LA HABANA, Cuba. — El hecho de que La Habana no alinee en el top five de las ciudades más ruidosas del mundo, no significa que no sea una de las más vociferantes. De la misma manera que Tokyo, New York o Buenos Aires han ido sobresaliendo por sus altos niveles de ruido, vinculados con los avances de la civilización, en nuestra capital burbujea la bulla, en creciente alza, debido a una perenne recesión económica y cultural que la aleja, paradójicamente, de las más ruidosas.
Frente al dato mundialmente aceptado que identifica a las zonas céntricas como las más ruidosas de las ciudades más ruidosas, en La Habana, los mayores índices de algazara, grosería y alboroto se localizan en la periferia. ¿Será que el régimen, de la misma forma en que margina y oculta todo lo inconveniente, también trata ahora de ocultar nuestra condición de mayúsculos vociferantes?
Si es así, respondería a un nuevo plan, que debió ser incluido entre las reformas que ha estado aplicando en los últimos tiempos. Porque hasta ayer de tarde el rebullicio y la cañona verbal (junto a la física), formaban parte de su estilo para imponer el dominio político, así que eran expuestos a plena luz y todo el tiempo, en la Plaza de la Revolución, en el Malecón o en la escalinata universitaria, entre otros sitios que bien conoce y que mucho visita el turismo extranjero.
Pero de improviso se han dado a clavar vallas en algunos lugares públicos con la advertencia: “El ruido también ensucia”. Desde luego que los espacios escogidos para tales emplazamientos se cuentan entre los muy pocos limpios de la ciudad y son los menos ruidosos y los más céntricos, por donde con mayor frecuencia transitan los turistas. Al fin y al cabo ya sabemos que aquí las vallas propagandísticas (lo mismo las de antes que las de ahora) jamás persiguen otro objetivo que no sea decirle al visitante lo que éste espera que le digan.
Mientras, en la periferia, la mayoría de los habaneros yace hundida hasta el cuello entre la suciedad y el griterío. Y claro que allí no hay vallas. Lo primero que ocurriría si colocan una, es que va a desaparecer tan pronto llegue la noche para aparecer al día siguiente convertida en el techo de alguna choza destechada.
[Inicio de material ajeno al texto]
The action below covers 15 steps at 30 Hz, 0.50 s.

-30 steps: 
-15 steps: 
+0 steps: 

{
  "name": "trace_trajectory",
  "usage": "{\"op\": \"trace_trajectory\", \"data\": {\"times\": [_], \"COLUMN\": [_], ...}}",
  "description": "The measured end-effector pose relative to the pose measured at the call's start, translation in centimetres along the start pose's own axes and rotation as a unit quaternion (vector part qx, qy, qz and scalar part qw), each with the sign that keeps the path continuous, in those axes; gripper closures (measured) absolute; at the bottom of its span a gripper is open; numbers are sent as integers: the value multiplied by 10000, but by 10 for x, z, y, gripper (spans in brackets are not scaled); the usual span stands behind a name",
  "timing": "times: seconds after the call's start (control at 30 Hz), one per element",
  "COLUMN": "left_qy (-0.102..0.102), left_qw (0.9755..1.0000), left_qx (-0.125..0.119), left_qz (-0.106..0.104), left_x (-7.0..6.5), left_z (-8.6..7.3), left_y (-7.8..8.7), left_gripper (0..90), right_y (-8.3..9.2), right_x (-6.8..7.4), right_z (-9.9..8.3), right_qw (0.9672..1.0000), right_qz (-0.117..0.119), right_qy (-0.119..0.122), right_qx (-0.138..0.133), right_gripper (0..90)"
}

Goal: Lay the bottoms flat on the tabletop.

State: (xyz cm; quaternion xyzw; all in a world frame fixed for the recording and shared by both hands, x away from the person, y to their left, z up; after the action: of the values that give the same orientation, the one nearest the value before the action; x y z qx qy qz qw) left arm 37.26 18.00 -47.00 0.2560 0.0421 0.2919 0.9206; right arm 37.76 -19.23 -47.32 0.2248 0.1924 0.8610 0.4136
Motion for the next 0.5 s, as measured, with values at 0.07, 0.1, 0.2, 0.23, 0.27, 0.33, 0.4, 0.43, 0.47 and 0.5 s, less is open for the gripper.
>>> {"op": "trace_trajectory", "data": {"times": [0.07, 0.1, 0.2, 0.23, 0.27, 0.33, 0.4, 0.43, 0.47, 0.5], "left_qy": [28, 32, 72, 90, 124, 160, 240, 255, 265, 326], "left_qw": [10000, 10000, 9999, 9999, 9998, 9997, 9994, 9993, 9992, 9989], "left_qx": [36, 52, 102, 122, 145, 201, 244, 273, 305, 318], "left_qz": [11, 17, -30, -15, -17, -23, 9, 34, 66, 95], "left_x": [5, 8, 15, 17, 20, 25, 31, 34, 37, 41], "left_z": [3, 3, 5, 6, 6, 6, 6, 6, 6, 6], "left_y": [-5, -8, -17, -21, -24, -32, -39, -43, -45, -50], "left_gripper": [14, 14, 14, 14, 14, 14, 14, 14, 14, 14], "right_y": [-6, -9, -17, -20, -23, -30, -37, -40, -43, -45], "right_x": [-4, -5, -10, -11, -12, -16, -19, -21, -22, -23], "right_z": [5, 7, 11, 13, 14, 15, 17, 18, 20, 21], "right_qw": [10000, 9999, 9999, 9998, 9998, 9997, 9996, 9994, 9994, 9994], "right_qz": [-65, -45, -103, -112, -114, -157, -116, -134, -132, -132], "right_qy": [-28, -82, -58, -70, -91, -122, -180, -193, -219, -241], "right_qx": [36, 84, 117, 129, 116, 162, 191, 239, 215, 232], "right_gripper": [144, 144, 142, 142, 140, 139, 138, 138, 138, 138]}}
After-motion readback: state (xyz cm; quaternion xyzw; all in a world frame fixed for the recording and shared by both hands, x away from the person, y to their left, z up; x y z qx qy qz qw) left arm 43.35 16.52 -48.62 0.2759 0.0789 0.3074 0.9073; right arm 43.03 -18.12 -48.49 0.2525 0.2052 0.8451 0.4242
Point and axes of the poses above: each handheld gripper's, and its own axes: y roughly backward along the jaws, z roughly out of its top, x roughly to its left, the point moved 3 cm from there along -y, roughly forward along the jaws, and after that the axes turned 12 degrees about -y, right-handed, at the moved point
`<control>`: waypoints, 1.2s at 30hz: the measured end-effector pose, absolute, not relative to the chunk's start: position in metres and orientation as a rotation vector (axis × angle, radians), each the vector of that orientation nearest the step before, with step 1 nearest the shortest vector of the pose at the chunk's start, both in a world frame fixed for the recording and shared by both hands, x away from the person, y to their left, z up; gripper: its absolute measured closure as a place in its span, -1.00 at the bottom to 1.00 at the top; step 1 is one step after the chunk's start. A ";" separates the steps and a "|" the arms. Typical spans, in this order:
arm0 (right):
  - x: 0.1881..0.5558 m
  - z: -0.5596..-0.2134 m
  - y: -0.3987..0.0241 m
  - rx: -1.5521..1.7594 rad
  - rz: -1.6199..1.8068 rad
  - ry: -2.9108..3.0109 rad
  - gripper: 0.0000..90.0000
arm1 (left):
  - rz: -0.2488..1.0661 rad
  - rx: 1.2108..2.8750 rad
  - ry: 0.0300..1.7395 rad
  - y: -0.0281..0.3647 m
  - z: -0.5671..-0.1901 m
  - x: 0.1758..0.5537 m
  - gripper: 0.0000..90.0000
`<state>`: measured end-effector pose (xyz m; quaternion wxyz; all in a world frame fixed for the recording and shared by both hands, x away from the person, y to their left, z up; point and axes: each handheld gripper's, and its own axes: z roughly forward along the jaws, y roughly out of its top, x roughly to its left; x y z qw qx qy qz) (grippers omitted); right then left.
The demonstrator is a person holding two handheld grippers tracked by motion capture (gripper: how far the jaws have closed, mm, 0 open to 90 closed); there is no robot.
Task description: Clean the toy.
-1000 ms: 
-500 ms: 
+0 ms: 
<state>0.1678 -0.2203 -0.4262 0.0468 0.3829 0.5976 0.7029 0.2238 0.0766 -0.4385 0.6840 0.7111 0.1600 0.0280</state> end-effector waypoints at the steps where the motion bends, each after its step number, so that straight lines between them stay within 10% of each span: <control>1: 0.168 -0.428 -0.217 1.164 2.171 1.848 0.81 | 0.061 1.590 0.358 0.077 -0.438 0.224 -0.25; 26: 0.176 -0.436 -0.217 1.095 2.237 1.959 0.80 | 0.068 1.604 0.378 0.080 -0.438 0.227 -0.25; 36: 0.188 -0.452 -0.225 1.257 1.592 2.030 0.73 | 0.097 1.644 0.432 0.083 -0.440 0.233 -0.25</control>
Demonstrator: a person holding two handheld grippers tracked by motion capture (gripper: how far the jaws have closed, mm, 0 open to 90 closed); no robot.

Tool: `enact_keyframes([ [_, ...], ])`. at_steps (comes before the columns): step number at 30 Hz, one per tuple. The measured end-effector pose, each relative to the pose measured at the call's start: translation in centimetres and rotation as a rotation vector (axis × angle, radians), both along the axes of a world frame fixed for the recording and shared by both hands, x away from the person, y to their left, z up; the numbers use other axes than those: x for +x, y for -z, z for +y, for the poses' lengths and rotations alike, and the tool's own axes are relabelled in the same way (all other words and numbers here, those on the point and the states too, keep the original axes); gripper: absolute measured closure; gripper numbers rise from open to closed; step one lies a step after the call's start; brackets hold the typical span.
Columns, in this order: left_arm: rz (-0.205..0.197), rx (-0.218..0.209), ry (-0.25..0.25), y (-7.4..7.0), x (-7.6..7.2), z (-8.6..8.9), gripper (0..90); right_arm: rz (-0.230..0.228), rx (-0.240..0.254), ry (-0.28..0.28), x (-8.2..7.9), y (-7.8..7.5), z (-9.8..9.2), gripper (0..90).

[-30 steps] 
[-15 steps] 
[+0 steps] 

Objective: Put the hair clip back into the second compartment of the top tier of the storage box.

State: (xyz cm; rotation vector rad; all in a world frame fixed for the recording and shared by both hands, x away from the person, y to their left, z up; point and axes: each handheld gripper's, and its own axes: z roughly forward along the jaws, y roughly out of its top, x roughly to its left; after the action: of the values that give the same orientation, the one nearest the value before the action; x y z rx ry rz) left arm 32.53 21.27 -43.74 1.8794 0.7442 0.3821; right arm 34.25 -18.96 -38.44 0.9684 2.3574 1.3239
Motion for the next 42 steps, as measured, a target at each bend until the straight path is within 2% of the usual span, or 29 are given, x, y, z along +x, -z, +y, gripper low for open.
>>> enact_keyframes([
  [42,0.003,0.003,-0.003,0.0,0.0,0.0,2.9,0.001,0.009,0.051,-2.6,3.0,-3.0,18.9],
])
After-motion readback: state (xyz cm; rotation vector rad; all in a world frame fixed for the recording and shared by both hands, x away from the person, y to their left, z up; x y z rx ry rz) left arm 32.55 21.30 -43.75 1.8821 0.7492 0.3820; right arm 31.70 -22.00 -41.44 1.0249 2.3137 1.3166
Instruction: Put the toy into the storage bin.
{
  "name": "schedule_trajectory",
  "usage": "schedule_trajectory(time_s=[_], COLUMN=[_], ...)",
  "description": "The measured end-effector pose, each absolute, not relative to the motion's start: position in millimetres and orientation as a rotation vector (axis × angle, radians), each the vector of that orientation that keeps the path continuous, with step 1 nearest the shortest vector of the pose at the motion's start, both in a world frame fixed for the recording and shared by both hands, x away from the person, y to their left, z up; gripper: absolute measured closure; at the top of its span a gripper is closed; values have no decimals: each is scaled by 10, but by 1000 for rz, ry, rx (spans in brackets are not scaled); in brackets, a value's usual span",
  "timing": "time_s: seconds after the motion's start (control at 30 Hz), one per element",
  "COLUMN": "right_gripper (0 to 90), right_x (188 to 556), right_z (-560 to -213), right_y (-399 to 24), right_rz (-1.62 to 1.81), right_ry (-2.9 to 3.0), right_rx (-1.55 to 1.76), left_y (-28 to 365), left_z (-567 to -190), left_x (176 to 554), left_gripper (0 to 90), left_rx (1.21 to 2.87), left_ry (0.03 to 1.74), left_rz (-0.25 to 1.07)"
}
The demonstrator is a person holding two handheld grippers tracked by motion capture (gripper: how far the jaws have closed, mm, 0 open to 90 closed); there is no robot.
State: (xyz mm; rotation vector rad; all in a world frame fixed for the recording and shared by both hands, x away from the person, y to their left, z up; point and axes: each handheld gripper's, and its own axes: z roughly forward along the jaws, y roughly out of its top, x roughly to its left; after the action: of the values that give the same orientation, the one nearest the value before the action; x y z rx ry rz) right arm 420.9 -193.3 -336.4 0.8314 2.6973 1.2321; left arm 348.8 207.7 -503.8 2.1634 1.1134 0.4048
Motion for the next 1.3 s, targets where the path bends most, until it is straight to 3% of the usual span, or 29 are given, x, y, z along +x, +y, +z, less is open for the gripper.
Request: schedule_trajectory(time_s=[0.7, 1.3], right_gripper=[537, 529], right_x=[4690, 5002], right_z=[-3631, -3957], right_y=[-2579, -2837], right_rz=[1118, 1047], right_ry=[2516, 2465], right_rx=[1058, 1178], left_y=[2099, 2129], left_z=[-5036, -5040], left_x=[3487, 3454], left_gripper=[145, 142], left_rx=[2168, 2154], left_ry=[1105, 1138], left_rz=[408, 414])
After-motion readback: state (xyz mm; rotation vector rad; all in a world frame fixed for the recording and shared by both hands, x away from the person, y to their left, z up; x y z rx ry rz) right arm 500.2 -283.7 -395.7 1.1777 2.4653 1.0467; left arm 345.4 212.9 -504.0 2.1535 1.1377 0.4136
La Organización Mundial de la Salud ha definido al ruido como todo sonido desagradable que cause efectos nocivos en la salud de las personas. Ateniéndonos a tal definición, nuestro carácter de vociferantes tal vez pueda ubicar a La Habana en el susodicho top five. Bastaría con que los expertos aguanten someterse durante un par de días a los ataques del reguetón con decibeles por las nubes, o al pregonar constante de todo lo que aquí se vende en la calle, que es todo, a toda hora, y cuyo anuncio representa justo la negación de nuestro pregón tradicional: aullidos agresivos y soeces, chirriar de pitos que son como electrochoques que nos taladran desde el oído hasta los pies…
Debieran hacer la prueba los expertos a ver si son capaces de establecer cuándo estamos fajándonos y cuándo sostenemos una conversación amistosa, sentados en cualquier esquina, puesto que la gritería, el manoteo y las palabras gruesas alcanzan iguales resonancias en un caso y en el otro. Adoctrinados como fuimos desde niños en la creencia de que las ideas se defienden con gritos, con ofensas, con imposiciones, y no apelando al raciocinio, ahora ya estamos hechos a la medida para comportarnos ruidosos y broncos en todas las circunstancias, hasta cuando enamoramos. Debe ser ese el motivo por el que la policía jamás aparece cuando hay trifulcas de barrio. Total, para qué intervenir –tal vez se digan-, si sólo están discutiendo sobre fútbol.
Claro que ello sucede nada más que en la periferia. Pues en el centro, la policía sí demuestra estar consciente de que vociferar es hacer ruido y de que el ruido ensucia. En especial si se trata de voces que les meten “ruido en el sistema”.